> **WHAT TO DO**:
Your job with the data below: print everything from the line that holds "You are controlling" down to the line that holds "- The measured", ends included, exactly, and nothing else.

--- PROVIDED RECORDS ---

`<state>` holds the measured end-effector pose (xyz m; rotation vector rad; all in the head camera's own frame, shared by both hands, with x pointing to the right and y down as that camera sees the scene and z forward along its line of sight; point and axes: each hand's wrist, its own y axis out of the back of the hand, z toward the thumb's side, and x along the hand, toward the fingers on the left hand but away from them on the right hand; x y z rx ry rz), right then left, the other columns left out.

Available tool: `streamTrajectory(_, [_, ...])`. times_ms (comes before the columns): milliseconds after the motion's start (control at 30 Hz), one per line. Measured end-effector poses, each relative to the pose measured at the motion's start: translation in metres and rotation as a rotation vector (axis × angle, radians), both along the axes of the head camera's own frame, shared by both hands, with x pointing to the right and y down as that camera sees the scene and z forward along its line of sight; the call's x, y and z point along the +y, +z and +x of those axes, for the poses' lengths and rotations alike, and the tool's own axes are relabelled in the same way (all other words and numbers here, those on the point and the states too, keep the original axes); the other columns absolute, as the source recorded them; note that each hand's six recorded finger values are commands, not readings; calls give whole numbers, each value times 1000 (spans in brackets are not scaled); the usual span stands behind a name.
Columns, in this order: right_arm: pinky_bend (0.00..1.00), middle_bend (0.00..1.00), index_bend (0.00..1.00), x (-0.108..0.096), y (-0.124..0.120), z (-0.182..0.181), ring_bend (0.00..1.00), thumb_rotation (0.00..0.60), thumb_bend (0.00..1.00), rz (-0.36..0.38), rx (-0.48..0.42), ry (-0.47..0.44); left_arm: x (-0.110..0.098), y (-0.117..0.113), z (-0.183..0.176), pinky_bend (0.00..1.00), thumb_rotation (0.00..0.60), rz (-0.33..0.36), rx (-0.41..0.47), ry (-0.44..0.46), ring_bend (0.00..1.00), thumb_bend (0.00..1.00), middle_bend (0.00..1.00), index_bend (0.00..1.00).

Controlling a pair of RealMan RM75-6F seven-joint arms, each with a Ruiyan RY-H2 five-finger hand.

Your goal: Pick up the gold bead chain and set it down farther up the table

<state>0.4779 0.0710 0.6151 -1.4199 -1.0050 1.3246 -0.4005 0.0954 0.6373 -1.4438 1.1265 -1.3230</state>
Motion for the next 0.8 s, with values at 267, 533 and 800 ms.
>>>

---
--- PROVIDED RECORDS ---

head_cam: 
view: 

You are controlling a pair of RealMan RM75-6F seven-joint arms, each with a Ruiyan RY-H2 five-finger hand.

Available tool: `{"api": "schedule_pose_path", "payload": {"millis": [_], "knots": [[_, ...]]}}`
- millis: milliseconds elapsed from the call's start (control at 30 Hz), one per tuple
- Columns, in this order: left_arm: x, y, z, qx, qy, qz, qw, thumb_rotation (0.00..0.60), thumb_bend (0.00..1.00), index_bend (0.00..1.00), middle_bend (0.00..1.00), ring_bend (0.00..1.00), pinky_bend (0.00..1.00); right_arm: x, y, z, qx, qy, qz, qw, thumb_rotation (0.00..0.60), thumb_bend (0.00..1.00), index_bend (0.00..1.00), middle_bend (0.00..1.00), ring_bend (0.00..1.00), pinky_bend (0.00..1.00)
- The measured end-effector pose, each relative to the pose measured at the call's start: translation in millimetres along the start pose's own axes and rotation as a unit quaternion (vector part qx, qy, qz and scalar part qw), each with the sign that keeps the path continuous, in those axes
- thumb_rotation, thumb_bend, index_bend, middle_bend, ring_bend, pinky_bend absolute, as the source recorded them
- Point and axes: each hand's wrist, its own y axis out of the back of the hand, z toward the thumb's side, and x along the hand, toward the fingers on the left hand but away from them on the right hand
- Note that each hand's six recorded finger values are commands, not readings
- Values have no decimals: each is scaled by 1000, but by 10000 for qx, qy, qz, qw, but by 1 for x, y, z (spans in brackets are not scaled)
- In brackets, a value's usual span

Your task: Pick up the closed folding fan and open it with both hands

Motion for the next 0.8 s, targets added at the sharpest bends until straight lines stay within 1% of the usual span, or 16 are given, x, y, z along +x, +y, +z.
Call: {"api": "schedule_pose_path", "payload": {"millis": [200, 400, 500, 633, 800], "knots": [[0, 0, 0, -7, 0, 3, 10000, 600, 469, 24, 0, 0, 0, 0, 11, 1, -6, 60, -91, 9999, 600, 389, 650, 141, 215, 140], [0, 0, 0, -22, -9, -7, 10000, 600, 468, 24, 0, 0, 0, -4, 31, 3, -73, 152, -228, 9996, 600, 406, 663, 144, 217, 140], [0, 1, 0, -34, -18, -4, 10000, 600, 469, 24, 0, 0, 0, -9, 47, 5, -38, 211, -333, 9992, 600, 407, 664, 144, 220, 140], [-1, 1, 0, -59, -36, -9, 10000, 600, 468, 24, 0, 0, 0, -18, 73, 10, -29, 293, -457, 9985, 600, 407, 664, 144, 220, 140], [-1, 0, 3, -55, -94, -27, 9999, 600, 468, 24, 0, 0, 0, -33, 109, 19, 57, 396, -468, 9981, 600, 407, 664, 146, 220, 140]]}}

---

> **TASK RESULT**:
You are controlling a pair of RealMan RM75-6F seven-joint arms, each with a Ruiyan RY-H2 five-finger hand.

Available tool: `{"api": "schedule_pose_path", "payload": {"millis": [_], "knots": [[_, ...]]}}`
- millis: milliseconds elapsed from the call's start (control at 30 Hz), one per tuple
- Columns, in this order: left_arm: x, y, z, qx, qy, qz, qw, thumb_rotation (0.00..0.60), thumb_bend (0.00..1.00), index_bend (0.00..1.00), middle_bend (0.00..1.00), ring_bend (0.00..1.00), pinky_bend (0.00..1.00); right_arm: x, y, z, qx, qy, qz, qw, thumb_rotation (0.00..0.60), thumb_bend (0.00..1.00), index_bend (0.00..1.00), middle_bend (0.00..1.00), ring_bend (0.00..1.00), pinky_bend (0.00..1.00)
- The measured end-effector pose, each relative to the pose measured at the call's start: translation in millimetres along the start pose's own axes and rotation as a unit quaternion (vector part qx, qy, qz and scalar part qw), each with the sign that keeps the path continuous, in those axes

The answer is complete, and the exercise is done.